Using regexs with python

2021-04-05

Python regex

1. Regex basics

A regular expression, or regex for short, is a pattern describing a certain amount of text. The most simple regex is a regular string, like hello which will match the literal text hello.

There are some characters with special meanings. For example . will match any character (except line break). As an example ip.d will match ipad, ipod, ip@d etc.

If we want to only match ipod or ipad we can use ip[ao]d.

1.1. Brackets `[]`

Brackets ([ and ]) are used for specifying which characters are allowed. It is similar to an or operator. As an example:

[abc]: a, b or c
[a-c]: a, b or c
[^a-c]: anything but a, b or c
[0-9a-fA-F]: any number or any letter between a and f or between A and F. This represents hexadecimal

1.1. Position

It is possible to specify matches based on the position with:

^: Start
$: End

For example ^ab will only match the first ab in ab abc ab (Demo)

1.2. Classes

There are certain keywords that will match different types of characters. For example \d will match any digit (any of those 0123456789). Those classes can be inversed with capital letters. As an example \D will match any character except a digit.

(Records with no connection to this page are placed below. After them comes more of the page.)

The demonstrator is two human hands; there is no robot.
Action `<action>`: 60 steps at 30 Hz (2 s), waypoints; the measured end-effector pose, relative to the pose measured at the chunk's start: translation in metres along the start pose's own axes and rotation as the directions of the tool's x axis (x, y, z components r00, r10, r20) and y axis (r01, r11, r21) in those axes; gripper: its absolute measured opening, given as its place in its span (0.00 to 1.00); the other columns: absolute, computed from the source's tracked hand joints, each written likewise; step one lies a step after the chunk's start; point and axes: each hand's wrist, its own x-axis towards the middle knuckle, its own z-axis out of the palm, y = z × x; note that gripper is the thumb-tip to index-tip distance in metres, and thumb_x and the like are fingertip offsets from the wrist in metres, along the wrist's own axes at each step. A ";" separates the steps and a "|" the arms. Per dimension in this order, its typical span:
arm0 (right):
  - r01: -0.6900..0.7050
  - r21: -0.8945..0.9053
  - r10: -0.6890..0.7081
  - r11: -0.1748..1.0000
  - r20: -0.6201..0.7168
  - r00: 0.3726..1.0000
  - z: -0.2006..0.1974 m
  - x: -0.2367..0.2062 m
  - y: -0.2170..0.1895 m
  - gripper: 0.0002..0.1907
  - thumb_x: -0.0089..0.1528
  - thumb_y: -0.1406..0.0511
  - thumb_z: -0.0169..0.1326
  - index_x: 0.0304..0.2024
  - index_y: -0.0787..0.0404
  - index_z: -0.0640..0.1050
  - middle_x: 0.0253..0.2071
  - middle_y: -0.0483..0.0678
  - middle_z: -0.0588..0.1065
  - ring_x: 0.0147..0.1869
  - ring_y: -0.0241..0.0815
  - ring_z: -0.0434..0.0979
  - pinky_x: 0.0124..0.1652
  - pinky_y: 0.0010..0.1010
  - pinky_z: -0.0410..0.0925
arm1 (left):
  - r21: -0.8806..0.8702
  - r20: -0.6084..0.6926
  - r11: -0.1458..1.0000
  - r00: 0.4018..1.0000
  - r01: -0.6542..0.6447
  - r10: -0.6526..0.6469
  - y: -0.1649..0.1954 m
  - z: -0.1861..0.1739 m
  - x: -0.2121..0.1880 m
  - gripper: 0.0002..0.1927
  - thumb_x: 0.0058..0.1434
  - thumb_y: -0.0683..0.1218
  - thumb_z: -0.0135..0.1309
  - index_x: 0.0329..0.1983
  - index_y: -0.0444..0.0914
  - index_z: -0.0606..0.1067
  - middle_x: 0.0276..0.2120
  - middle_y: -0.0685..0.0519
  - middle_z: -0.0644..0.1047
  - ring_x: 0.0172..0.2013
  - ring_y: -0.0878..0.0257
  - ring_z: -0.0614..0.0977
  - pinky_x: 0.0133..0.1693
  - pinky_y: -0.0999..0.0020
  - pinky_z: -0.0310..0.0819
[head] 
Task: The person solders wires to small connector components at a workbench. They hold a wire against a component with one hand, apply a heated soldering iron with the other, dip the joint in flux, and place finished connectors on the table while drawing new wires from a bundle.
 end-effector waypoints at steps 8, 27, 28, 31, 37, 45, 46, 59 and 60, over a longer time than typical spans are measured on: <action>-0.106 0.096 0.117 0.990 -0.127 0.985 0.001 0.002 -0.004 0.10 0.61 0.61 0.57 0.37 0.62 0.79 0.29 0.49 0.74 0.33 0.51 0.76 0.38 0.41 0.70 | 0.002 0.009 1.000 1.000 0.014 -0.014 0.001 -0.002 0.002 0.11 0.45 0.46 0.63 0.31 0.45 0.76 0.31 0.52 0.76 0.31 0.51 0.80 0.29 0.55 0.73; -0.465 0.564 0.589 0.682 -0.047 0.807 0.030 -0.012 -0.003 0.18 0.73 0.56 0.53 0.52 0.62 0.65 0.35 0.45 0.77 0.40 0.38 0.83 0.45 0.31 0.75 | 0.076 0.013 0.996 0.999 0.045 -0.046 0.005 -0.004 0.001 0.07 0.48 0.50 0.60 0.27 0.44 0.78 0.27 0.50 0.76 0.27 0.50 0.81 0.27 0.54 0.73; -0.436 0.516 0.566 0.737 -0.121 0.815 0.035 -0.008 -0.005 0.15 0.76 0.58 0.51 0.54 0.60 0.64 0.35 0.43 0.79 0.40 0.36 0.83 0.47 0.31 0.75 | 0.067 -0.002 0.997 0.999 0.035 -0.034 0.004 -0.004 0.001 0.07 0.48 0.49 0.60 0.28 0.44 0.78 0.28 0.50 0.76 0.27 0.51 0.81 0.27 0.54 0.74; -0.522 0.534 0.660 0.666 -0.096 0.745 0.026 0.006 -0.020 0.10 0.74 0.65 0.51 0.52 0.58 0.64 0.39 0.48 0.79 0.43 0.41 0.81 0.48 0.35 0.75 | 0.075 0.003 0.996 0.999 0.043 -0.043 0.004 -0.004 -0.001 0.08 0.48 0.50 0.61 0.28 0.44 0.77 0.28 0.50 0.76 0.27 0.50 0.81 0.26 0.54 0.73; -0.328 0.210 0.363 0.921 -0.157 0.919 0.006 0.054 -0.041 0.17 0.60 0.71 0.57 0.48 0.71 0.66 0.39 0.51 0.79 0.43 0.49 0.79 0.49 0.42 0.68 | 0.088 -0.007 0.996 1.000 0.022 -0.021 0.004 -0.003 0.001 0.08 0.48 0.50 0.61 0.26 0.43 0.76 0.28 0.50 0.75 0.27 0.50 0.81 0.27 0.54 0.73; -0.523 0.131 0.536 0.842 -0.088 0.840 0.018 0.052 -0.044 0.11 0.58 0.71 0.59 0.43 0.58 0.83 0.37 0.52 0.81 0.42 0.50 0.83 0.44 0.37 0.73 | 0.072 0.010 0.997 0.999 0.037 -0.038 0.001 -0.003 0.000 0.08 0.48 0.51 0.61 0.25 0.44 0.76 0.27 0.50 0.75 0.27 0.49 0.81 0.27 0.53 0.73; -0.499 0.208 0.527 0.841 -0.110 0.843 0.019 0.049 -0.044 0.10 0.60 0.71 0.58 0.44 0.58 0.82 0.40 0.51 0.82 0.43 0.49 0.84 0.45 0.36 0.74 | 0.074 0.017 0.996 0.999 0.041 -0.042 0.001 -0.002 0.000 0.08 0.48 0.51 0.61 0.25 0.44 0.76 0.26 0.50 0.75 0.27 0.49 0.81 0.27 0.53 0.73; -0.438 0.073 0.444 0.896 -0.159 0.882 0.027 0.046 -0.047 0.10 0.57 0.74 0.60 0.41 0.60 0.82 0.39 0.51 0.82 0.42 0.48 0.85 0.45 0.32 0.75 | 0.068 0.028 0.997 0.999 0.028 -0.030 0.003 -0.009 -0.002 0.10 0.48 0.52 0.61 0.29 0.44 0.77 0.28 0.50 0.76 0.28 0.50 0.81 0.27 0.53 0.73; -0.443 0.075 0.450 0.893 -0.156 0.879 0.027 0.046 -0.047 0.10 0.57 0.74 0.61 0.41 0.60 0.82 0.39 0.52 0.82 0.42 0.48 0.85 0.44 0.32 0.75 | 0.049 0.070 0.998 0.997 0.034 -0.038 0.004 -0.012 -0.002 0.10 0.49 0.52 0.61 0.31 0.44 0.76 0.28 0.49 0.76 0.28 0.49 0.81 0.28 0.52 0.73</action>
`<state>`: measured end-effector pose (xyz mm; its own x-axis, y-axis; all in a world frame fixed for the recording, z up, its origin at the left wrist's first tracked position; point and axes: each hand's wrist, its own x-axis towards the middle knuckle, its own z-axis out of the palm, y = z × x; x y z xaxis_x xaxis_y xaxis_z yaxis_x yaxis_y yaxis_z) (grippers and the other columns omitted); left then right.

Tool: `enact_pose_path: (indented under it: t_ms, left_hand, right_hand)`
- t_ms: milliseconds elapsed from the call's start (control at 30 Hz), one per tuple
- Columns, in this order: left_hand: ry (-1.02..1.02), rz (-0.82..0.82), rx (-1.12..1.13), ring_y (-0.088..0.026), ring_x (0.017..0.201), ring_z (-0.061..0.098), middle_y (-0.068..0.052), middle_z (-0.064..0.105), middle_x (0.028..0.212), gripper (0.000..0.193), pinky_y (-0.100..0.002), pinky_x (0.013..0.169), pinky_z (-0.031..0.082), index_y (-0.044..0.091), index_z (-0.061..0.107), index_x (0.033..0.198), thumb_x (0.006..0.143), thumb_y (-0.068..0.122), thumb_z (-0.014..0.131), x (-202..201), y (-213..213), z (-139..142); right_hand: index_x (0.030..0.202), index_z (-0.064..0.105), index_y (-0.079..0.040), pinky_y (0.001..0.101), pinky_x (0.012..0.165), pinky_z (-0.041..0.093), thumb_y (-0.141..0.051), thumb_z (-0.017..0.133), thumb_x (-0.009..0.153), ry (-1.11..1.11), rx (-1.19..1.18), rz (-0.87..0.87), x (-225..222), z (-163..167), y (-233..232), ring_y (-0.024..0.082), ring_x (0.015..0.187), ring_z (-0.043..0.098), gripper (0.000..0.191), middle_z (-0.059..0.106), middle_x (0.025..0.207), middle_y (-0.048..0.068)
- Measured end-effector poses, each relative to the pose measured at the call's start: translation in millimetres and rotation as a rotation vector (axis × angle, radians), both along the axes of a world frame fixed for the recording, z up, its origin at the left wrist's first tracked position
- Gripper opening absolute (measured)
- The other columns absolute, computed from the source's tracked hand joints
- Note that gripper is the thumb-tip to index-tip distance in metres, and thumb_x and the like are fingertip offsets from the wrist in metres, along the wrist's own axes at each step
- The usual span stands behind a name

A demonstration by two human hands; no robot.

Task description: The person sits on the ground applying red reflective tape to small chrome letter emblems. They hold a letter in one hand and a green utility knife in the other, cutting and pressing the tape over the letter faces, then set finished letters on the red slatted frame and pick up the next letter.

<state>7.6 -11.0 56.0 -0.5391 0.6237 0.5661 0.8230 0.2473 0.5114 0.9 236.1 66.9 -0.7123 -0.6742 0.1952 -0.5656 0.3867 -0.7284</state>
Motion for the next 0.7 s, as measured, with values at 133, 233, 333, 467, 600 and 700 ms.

The main classes available are:

regex	description	example	inverse
`\d`	Digits	d_example	`\D`
`\w`	Alphanumeric and/or `_`	w_example	`\W`
`\s`	Whitespaces and equivalents (like tabs)	s_example	`\S`

1.3. Quantifiers

It is possible to specify how many times a letter or group (defined in the next section) should appear.

As an example we want the letter a + the letter b which should appear different number of times:

regex	description	example
`ab*`	`a` + `b` zero times or more	example_ab*
`ab+`	`a` + `b` one time or more	example_ab+
`ab?`	`a` + optional `b` (zero or one time)	example_ab?
`ab{2}`	`a` + `b` exactly 2 times	example_ab{2}
`ab{2,5}`	`a` + `b` between 2 and 5 times (inclusive)	example_ab{2,5}

1.4. Groups

It is possible to define groups in regex. They are use to capture part of the text and are declared with parenthesis (). We can use any regex inside the group. For example if we want to math hello:

(hello): capturing group (Demo)
(?:hello): non-capturing group
(?P<name>hello): same but giving the group a name (name in this case)
(hello|bye): or operator in groups.

1.5. Boundaries

It is possible to declare a boundary with \b (with the inverse \B). A boundary means that is surrounded with a non word type character. It is similar to the start (^) and end ($).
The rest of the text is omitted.